Le Français (40 v, 6 d) a été injustement battu aux points, sur décision partagée (116-112, 115-113, 111-118), le 21 juillet, à Moscou, par le Russe Fedor Chudinov (18 v, 3 d), détenteur du titre WBA international des super-moyens. Pourtant, c’est bien lui qui, par sa classe, a dominé de bout en bout un duel maîtrisé de main de maître.

L’Azuréen n’ignorait nullement le risque qu’il prenait en allant tenter sa chance jusqu’à Moscou, contre un homme qui ne pouvait pas se permettre de perdre sa ceinture qu’il défendait pour la deuxième fois. Et qui s’était incliné, en 2016 et 2017, face aux deux seuls pugilistes de valeur mondiale qu’il avait rencontrés, en l’occurrence Felix Sturm sur le déclin et George Grove, lui, en pleine ascension. Devant le Tricolore, Fedor Chudinov passait donc un vrai test. Le protégé de Nasser Lalaoui aussi.
Au terme d’une entame quelque peu timide qui le voyait laisser la possibilité à son rival d’enchaîner et de passer ses larges crochets du droit après avoir donné son direct du bras avant, l’enfant de Gardanne commençait, fidèle à son habitude, à réciter sa partition cousue de fil blanc. Elle consistait à être toujours en mouvement et donc jamais à la même distance que son homologue, à désaxer sans cesse avec le buste et à frapper dans toutes les positions, à la fois pour dissuader le tenant de le cadrer et le surprendre. Les esquives rotatives et les retraits du tronc d’Iron Djib faisaient merveille et empêchaient l’infortuné Russe, bien trop prévisible dans ses combinaisons, de parvenir à ses fins.
Une escrime du poing inspirée
Le reste était affaire d’inspiration et de vitesse de bras. Dès la troisième reprise, le Sudiste mettait le champion dans le vent en dédoublant ses gauches, en passant des droites tout en tournant et, surtout, en délivrant des uppercuts à satiété. Un véritable récital comme il en est capable lorsqu’il demeure vigilant défensivement. Ce qui était le cas au Palais Olimpiyskiy. Plein de bonne volonté, le natif de Bratsk n’avait d’autre choix que de durcir les débats en avançant sans discontinuer et de placer des coups lourds des deux mains.
Mais les ralentis de la télévision, à chaque minute de repos, révélaient le chemin de croix qui était le sien : certes, Fedor Chudinov donnait bel et bien l’impression d’être le plus actif mais également… le moins efficace car le moins précis.

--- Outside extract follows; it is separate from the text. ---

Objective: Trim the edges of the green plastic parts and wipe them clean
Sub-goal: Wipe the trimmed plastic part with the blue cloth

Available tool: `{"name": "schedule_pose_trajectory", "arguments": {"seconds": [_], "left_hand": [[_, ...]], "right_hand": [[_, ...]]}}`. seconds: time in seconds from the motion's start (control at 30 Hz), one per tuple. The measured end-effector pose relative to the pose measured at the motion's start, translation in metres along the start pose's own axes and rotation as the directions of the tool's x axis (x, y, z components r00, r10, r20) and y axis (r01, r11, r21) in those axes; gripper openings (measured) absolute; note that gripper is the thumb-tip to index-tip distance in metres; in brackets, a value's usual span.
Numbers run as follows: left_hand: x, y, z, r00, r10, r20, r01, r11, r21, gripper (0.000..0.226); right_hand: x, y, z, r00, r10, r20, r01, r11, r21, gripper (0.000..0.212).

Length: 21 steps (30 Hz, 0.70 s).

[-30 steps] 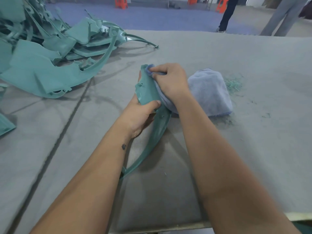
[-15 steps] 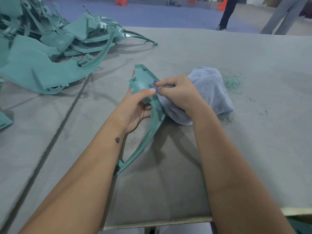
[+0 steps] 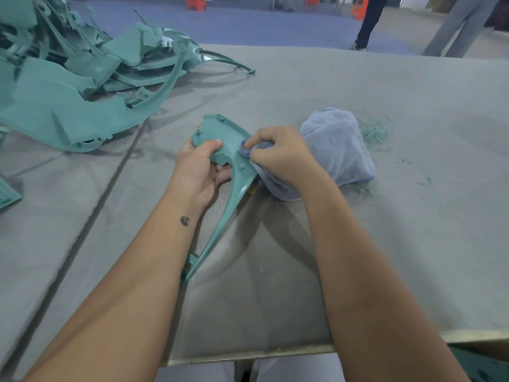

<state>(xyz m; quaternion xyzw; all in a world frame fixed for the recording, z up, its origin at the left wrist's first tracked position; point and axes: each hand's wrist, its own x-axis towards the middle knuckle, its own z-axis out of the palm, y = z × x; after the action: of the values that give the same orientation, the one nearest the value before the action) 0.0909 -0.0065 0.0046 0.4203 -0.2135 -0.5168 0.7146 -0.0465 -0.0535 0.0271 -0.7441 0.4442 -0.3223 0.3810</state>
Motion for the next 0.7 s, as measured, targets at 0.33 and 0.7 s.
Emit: {"name": "schedule_pose_trajectory", "arguments": {"seconds": [0.33, 0.7], "left_hand": [[0.0, 0.0, -0.001, 0.999, 0.041, 0.007, -0.041, 0.997, 0.061, 0.024], [-0.005, 0.002, 0.001, 0.999, 0.035, 0.033, -0.038, 0.994, 0.104, 0.017]], "right_hand": [[0.004, 0.004, -0.002, 0.999, -0.04, -0.01, 0.038, 0.986, -0.163, 0.028], [0.001, -0.006, 0.0, 0.972, -0.2, 0.125, 0.195, 0.98, 0.048, 0.033]]}}
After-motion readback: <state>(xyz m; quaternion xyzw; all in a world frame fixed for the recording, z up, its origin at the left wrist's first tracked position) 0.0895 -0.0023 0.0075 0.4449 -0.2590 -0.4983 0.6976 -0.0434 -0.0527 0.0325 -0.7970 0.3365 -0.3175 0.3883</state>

La plupart de ses offensives trouvaient le vide ou, au mieux, s’échouaient en bout de course. De son côté, l’ancien champion de France des mi-lourds réussissait tout ce qu’il entreprenait ou presque. Sa boxe recelait une remarquable diversité, en particulier lorsqu’il touchait au corps sur un pas avant de remonter, dans la foulée, à la face sans pour autant rester statique. Son secret était de ne pas refaire deux fois de suite la même chose, histoire que son courageux contradicteur ne puisse trouver ni l’ouverture ni ses repères. Une escrime du poing inspirée qui mettait encore plus en valeur les carences du Russe, incapable de trouver la solution pour parer des attaques initiées, de surcroît, avec de perpétuels changements de rythme.
Éviter la voie de la facilité
Las, c’est d’ailleurs lui qui reculait dans le cinquième round et le visiteur qui marchait gaillardement sur lui mais en prenant des chemins de traverse, lesquels officiaient comme d’imparables leurres. En effet, le Français prenait soin d’éviter la voie de la facilité qui eut été de travailler en ligne et, ainsi, de s’exposer. Il fallait qu’il fût une cible mouvante. Ce qu’il était au grand dam de son opposant visiblement désemparé… et de plus en plus marqué aux arcades sourcilières. Signe que les rounds passaient et que le scénario était immuable.
C’est le Gardannais qui marquait de son emprise un duel tout au long duquel il ne se désunissait pas, ni gestuellement ni physiquement, et veillent à ne point déroger à son plan de bataille. Le tout mâtiné du zest de vice nécessaire à ce niveau, par exemple les rares fois où il avait la lucidité de s’accrocher afin d’endiguer les charges de taureau du local, lequel n’avait plus que ce piètre recours pour tenter vainement de limiter les dégâts. Dans ces conditions, la teneur du verdict était une évidence qui sautait aux yeux. Sauf à ceux de deux juges. Mais l’adage est connu : il n’est pire aveugle que celui qui ne veut pas voir. Les deux seuls adversaires que Nadjib Mohammedi n’était pas en position de pouvoir terrasser durant sa campagne de Russie.